We recently started a series called “Penny Stock of the Day”. These ideas are geared for traders with an extremely high risk appetite.
Our Penny Stock of the Day is chosen by screening for stocks under $5 and then applying technical analysis on the shortlisted set of penny stocks showing unusual volume. When making these trades, please make sure to pay vigilant attention to pricing moves and have a strict stop loss in place to avoid significant losses.
Penny Stock of the Day: Pixelworks, Inc. (NASDAQ: PXLW)
Today’s penny stock pick is Pixelworks, Inc. (NASDAQ: PXLW).
Pixelworks provides high-performance and power-efficient visual processing solutions. It develops and markets semiconductor and software solutions that enable consistently high-quality, authentic viewing experiences in a wide variety of applications from cinema to smartphones. The company’s primary target markets include Mobile (smartphone, gaming, and tablet), Home Entertainment (TV, personal video recorder, over-the-air, and projector), Content (creation, remastering, and delivery), and Business & Education (projector).
As of December 31, 2020, it had an intellectual property portfolio of 338 patents related to the visual display of digital image data.
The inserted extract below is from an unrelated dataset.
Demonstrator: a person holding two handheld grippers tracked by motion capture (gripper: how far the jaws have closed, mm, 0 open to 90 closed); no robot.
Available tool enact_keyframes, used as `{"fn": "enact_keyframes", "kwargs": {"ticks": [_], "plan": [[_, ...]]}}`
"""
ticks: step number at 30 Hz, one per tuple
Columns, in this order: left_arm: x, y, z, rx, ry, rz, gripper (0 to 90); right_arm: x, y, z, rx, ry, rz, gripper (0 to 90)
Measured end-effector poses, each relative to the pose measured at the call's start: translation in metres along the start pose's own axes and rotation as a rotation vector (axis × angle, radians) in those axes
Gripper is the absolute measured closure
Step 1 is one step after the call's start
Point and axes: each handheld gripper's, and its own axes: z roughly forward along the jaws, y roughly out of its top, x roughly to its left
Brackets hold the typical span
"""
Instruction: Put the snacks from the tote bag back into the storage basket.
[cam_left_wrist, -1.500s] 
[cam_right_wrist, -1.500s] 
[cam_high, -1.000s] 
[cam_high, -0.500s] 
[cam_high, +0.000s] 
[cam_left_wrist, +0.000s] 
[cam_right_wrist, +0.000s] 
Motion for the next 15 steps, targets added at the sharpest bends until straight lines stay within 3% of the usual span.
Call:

Website: www.pixelworks.com
Latest 10-k report: https://sec.report/Document/0001040161-21-000005/
Analyst Consensus: According to TipRanks Analytics, 2 Wall Street analysts are offering 12-month price targets for Pixelworks in the last 3 months. The company’s average price target is $5.75, which represents a 29.21% change from the last price of $4.45.
Potential Catalysts / Reasons for the Hype:
- The company receiving buy ratings from analysts.
- The stock currently trading at its third-highest volume in 10 years.
- iQOO brand of Vivo announcing high-end flagship iQOO 8 Series with Pixelworks Technology. Recently, Pixelworks’ i6 processor had powered the new Lenovo Legion Phone Duel 2.
- The company reporting 50% sequential and YOY growth in revenue in Q2 2021. The growth was attributed to string projector business recovery and continued growth in mobile revenue. The company also secured a co-development agreement of around $10.6 million with a Japanese OEM client to develop advanced SoC for an anticipated next-gen product family for the 3LCD Projector market.
- Rumors of a merger buyout.
On analyzing the company’s stock charts, there seem to be multiple bullish indications…
Bullish Indications
#1 Consolidation Area Breakout: The daily chart shows that the stock was trading within a consolidation area for the past several weeks. This is marked in the daily chart as a purple color rectangle. The stock had recently broken out of this consolidation area with a high volume. Once a stock breaks out from a consolidation area, it usually moves higher.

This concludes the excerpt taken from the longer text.